• **WORK REQUEST**
Print exactly the lines from the one containing "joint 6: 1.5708" through the last line of the records below, both included, and nothing else; omit any pictures.

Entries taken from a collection

━━━━━━━━

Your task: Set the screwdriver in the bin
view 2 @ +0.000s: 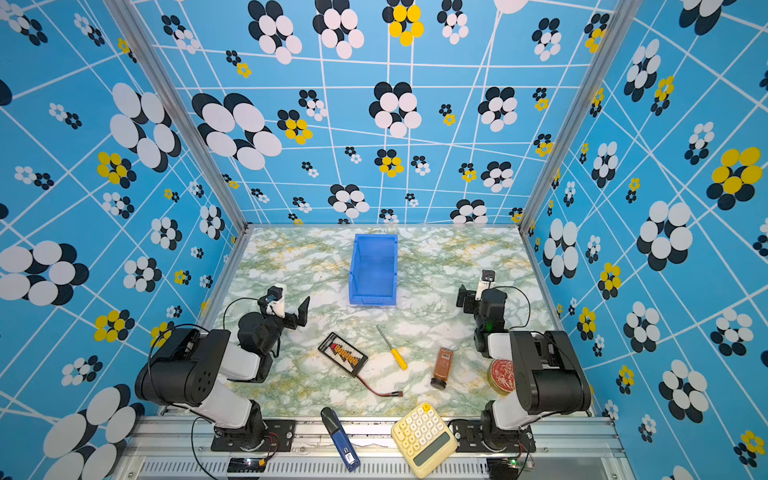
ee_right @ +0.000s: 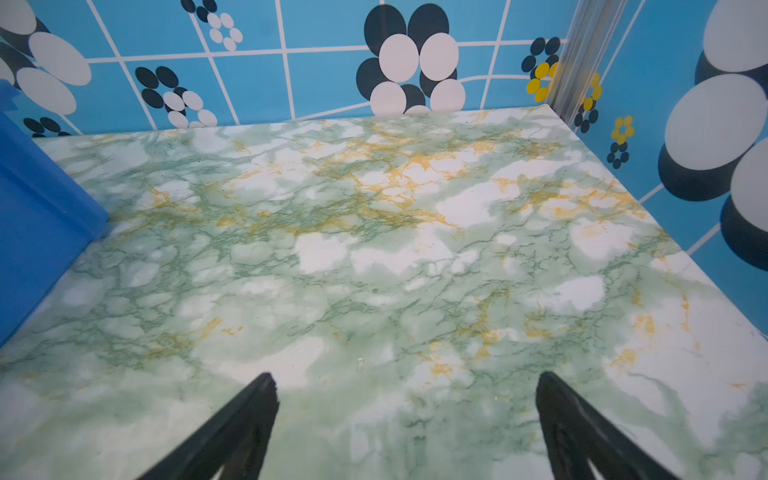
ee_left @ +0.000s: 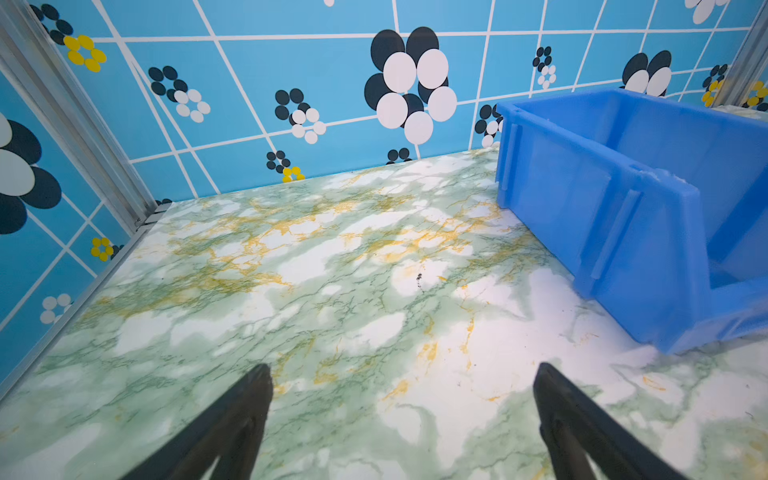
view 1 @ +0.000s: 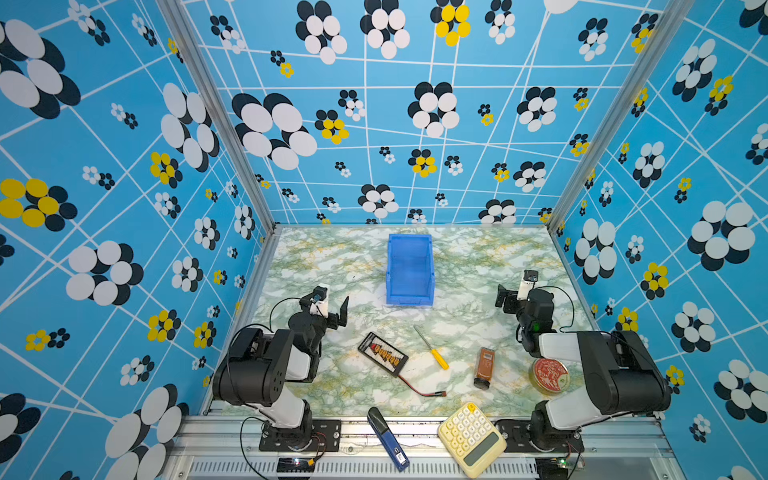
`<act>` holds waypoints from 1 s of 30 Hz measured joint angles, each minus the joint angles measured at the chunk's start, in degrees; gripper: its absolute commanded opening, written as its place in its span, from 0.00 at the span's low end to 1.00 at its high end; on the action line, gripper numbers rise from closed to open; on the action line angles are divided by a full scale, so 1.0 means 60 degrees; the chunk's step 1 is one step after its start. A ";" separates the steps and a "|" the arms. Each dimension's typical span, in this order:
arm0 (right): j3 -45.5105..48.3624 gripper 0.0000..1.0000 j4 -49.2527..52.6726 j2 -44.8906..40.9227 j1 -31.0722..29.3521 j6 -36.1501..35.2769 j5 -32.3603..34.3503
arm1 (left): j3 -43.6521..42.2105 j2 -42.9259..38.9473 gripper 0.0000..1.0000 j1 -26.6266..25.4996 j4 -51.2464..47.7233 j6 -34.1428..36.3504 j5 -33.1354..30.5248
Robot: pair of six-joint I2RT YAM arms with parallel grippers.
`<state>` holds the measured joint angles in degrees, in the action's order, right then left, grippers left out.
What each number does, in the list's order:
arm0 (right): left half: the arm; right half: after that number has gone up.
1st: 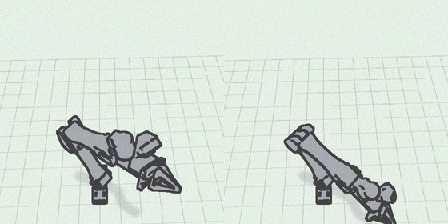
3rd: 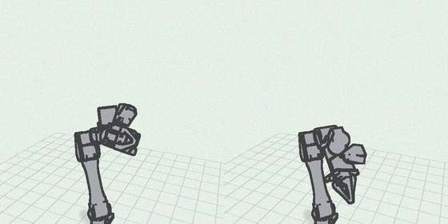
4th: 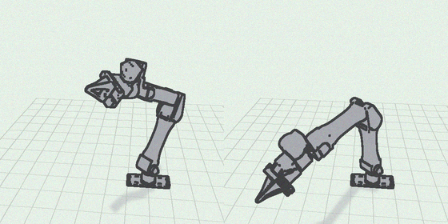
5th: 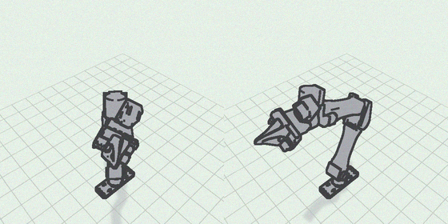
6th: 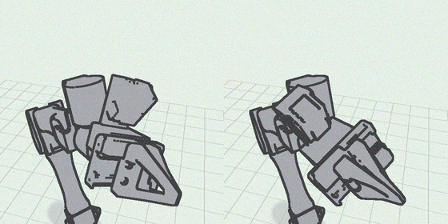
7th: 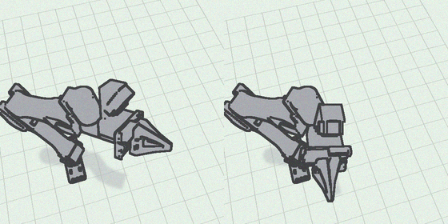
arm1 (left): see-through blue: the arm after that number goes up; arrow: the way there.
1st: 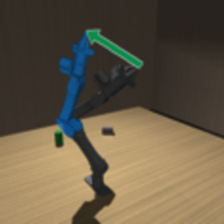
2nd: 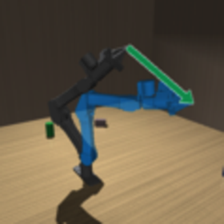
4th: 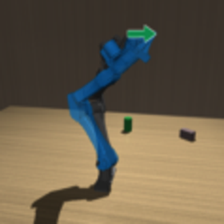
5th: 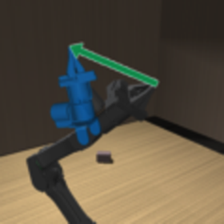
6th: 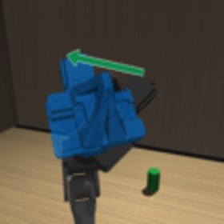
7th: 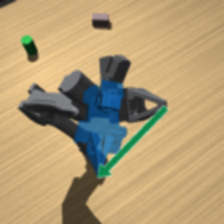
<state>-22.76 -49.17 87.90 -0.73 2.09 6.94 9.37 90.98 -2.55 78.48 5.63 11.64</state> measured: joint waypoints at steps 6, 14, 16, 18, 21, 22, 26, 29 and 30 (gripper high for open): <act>0.0000 0.99 0.0000 0.0004 0.0000 0.0000 0.0000 | 0.0000 0.0000 0.99 0.0000 0.0000 0.0000 0.0000; 0.0000 0.99 0.0000 0.0004 0.0000 0.0000 0.0000 | 0.0000 0.0000 0.99 0.0000 0.0000 0.0000 0.0000; 0.0000 0.99 -0.0004 0.0004 0.0000 0.0000 0.0000 | 0.0000 0.0000 0.99 0.0000 0.0000 0.0000 0.0000; 0.0000 0.99 -0.0004 0.0004 0.0000 0.0000 0.0000 | 0.0000 0.0000 0.99 0.0000 0.0000 0.0000 0.0000; 0.0000 0.99 -0.0040 0.0004 0.0000 0.0000 0.0000 | 0.0000 0.0000 0.99 0.0000 0.0000 0.0000 0.0000; 0.0000 0.99 -0.0069 0.0004 0.0000 0.0000 0.0000 | 0.0000 0.0000 0.99 0.0000 0.0000 0.0000 0.0000; 0.0000 0.99 -0.0135 0.0004 0.0000 0.0000 0.0000 | 0.0004 0.0000 0.99 0.0000 0.0000 0.0000 0.0000; 0.0000 0.99 -0.0131 0.0004 0.0000 0.0000 0.0000 | 0.0000 0.0000 0.99 0.0000 0.0000 0.0000 0.0000; 0.0000 0.99 -0.0135 0.0004 0.0000 0.0000 0.0000 | 0.0000 0.0000 0.99 0.0000 0.0000 0.0000 0.0000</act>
<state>-22.76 -49.98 87.92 -0.73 2.09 6.94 9.37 90.98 -2.55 78.48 5.63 11.64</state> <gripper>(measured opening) 0.991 0.992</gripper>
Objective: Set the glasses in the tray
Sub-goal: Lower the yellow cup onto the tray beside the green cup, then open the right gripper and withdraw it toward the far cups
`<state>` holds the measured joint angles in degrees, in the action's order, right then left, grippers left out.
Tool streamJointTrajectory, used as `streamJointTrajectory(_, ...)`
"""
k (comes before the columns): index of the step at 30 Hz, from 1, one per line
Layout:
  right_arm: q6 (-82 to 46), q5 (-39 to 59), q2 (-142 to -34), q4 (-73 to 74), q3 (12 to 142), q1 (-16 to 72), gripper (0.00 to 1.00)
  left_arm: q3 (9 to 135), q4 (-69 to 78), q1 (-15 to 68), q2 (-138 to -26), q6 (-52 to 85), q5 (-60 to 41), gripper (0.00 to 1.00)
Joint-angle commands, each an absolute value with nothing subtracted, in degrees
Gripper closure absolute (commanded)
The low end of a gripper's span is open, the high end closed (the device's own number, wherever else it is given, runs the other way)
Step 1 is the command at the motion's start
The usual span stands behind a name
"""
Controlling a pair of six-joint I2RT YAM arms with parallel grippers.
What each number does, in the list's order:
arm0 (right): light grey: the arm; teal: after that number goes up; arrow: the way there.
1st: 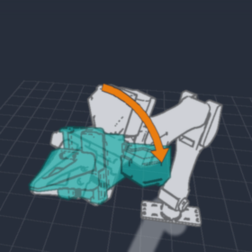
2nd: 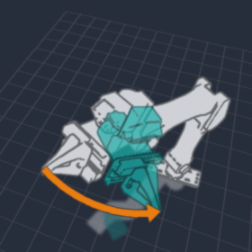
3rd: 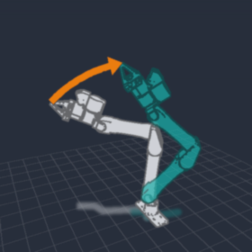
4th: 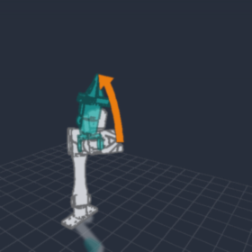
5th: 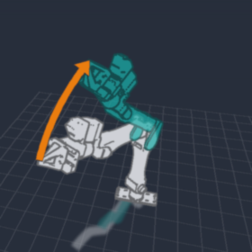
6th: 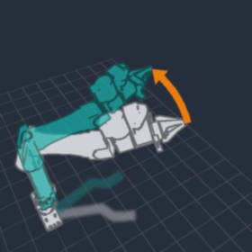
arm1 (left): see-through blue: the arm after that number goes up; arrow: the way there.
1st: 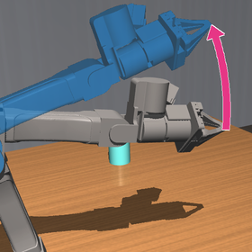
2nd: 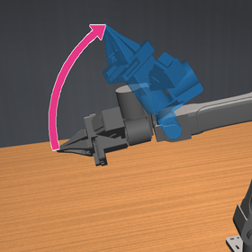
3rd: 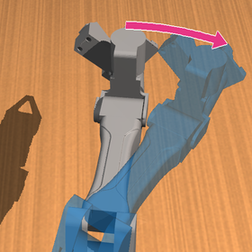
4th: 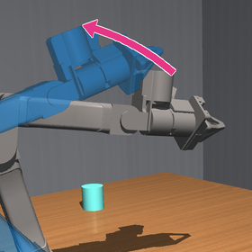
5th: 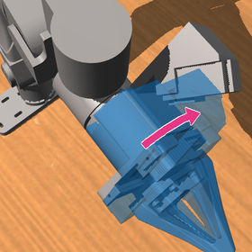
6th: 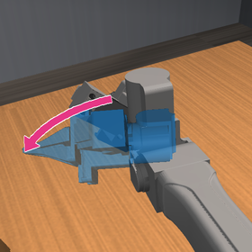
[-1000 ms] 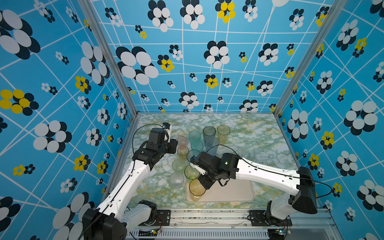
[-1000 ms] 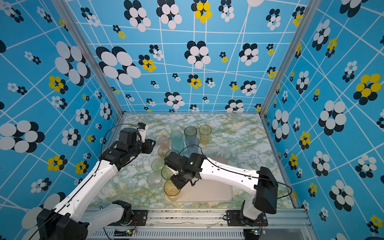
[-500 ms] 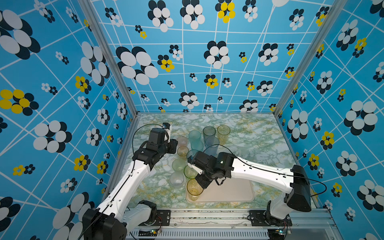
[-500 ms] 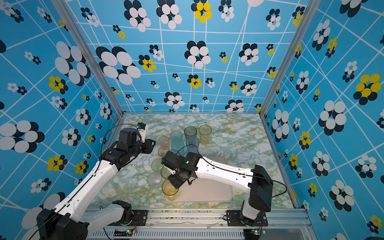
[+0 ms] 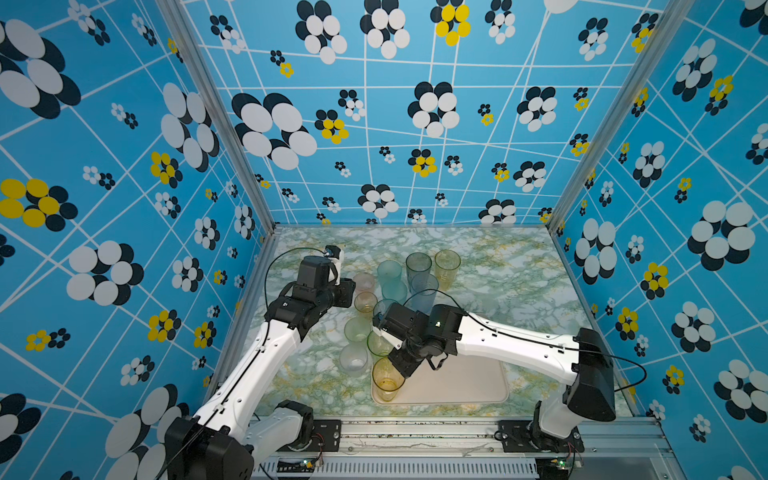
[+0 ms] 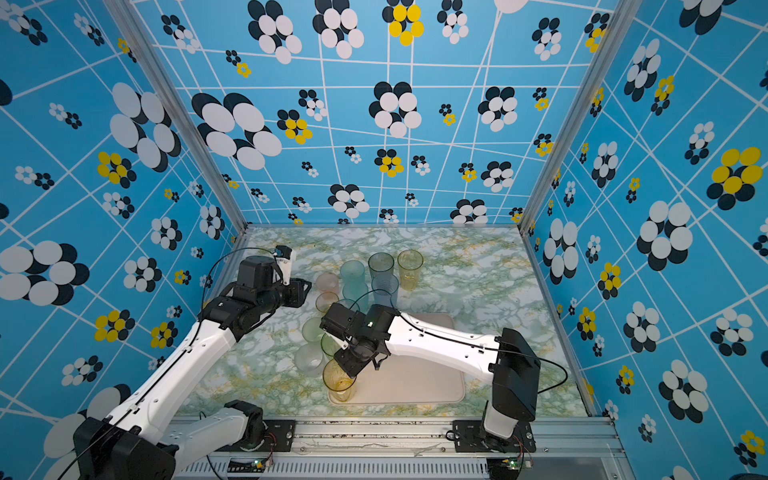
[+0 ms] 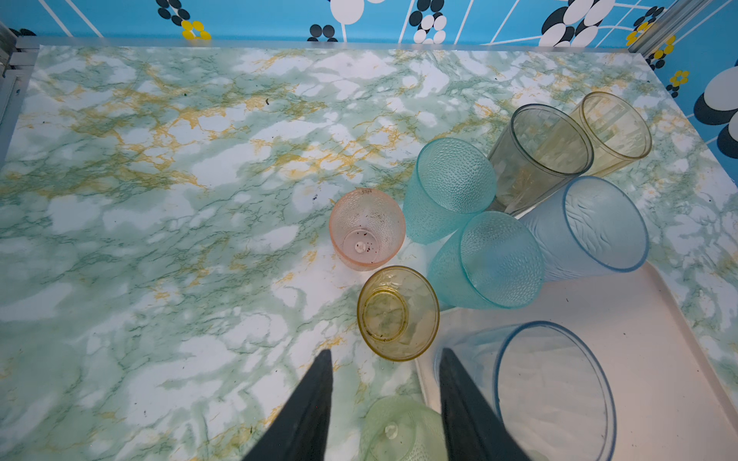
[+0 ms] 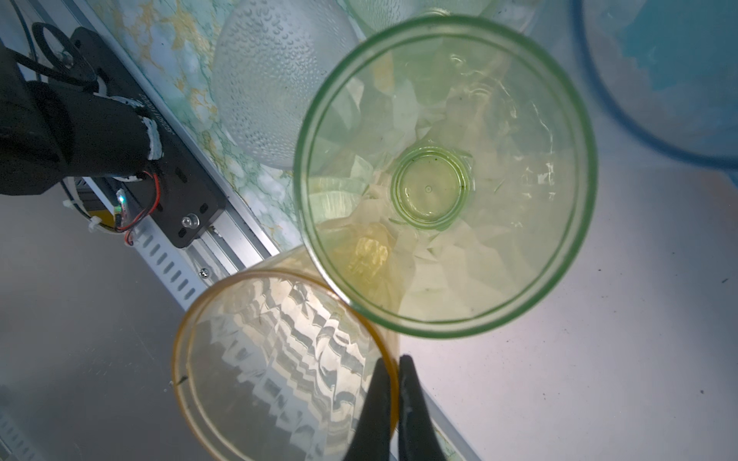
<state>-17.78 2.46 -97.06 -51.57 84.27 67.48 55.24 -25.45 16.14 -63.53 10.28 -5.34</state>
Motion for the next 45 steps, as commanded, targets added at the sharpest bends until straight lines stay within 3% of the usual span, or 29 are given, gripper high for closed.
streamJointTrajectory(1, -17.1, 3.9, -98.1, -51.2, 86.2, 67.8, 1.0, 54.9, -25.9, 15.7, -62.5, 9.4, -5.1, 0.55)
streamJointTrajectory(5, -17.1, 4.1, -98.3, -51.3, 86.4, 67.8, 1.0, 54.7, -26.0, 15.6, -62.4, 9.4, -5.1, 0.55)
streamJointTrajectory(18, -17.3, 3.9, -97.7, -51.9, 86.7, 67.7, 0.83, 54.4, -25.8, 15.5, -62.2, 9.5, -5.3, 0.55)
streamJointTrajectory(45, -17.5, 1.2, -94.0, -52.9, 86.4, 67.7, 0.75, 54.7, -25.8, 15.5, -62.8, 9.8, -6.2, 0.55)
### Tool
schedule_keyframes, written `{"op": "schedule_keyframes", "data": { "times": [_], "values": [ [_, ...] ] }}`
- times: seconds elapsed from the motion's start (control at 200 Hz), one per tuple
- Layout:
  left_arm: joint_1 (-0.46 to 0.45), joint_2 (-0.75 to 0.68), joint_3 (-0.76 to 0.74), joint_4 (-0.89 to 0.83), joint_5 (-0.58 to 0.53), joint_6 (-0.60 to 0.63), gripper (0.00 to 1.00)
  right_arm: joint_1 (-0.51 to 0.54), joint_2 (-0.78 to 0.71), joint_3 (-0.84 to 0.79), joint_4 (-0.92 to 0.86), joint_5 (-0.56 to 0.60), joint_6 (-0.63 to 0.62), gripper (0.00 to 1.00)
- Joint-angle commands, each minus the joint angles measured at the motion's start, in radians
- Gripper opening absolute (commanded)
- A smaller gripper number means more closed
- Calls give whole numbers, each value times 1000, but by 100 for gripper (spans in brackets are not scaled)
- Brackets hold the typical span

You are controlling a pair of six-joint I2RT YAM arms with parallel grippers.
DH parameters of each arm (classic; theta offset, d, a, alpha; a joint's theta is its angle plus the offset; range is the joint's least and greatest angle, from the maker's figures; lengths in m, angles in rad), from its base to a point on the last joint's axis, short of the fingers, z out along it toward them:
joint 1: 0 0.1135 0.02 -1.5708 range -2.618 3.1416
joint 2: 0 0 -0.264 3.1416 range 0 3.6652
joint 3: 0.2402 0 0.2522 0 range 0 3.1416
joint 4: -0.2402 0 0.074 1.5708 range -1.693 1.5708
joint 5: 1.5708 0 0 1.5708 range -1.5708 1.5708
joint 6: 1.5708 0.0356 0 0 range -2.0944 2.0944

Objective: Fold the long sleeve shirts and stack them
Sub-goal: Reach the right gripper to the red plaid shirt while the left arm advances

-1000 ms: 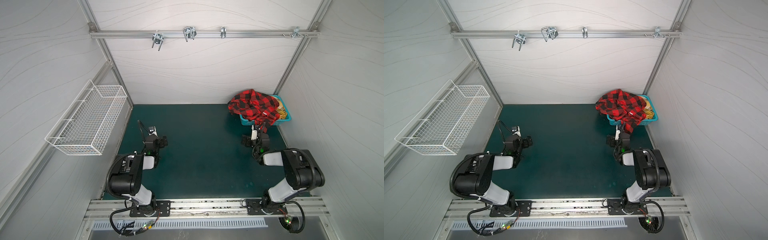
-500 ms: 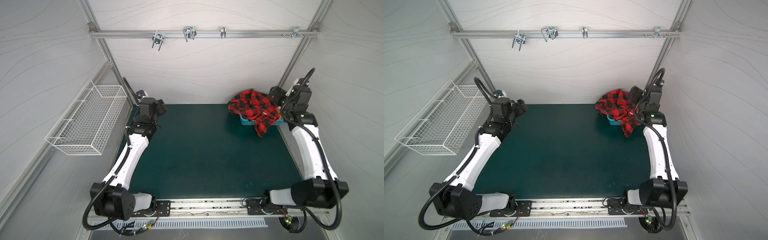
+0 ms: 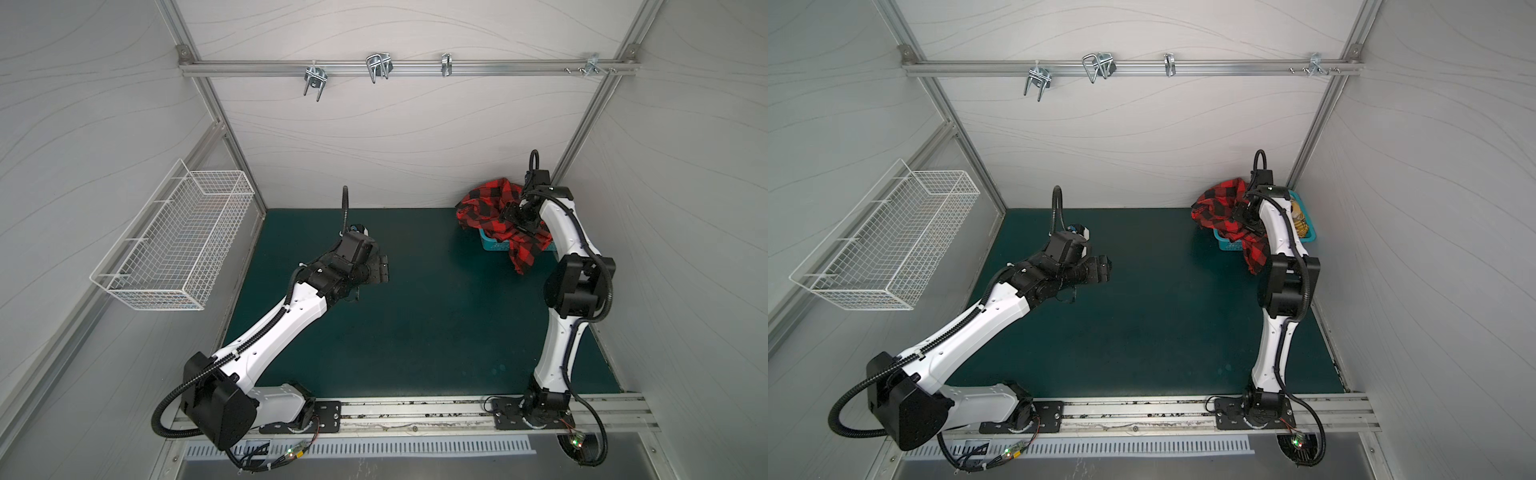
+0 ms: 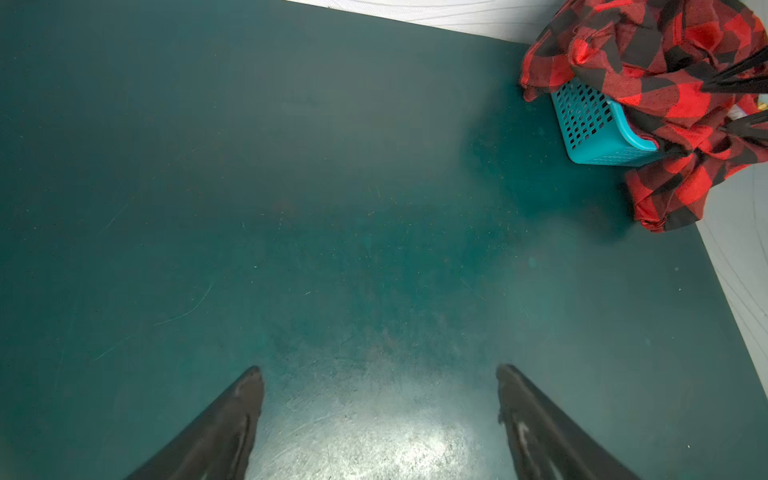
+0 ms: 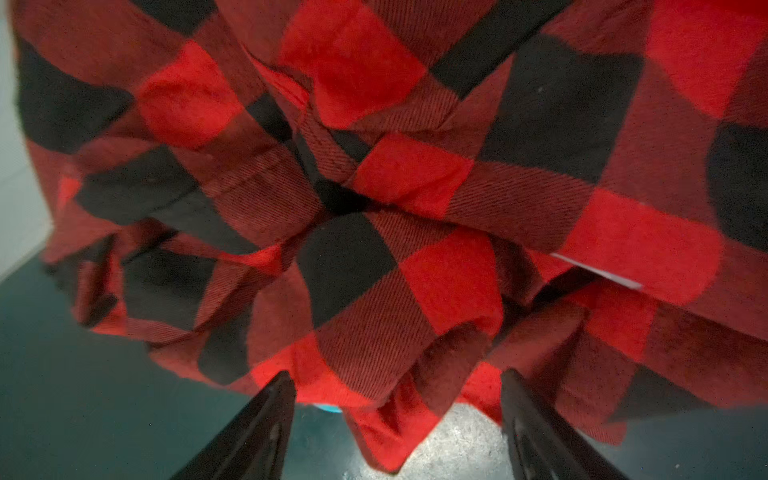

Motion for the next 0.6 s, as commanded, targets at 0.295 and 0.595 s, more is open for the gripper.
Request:
{"op": "schedule_keyframes", "data": {
  "times": [0.295,0.595],
  "values": [
    [-2,30,101,-10,-62,43,84,43,37,93,11,-46,-17,0],
    [72,14,181,-124,-39,-81,84,272,-277,121,-97,-40,-100,0]
  ]
}}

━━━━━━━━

• **THE COMPLETED TASK**
joint 6: 1.5708 0.0356 0 0 range -2.0944 2.0944

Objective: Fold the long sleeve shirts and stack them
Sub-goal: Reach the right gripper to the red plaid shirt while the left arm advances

-1000 ms: 
-500 ms: 
+0 ms: 
+0 ms: 
+0 ms: 

Motion for the next 0.6 s, as commanded, targets at 0.295 and 0.595 s, more is open for the gripper.
Request:
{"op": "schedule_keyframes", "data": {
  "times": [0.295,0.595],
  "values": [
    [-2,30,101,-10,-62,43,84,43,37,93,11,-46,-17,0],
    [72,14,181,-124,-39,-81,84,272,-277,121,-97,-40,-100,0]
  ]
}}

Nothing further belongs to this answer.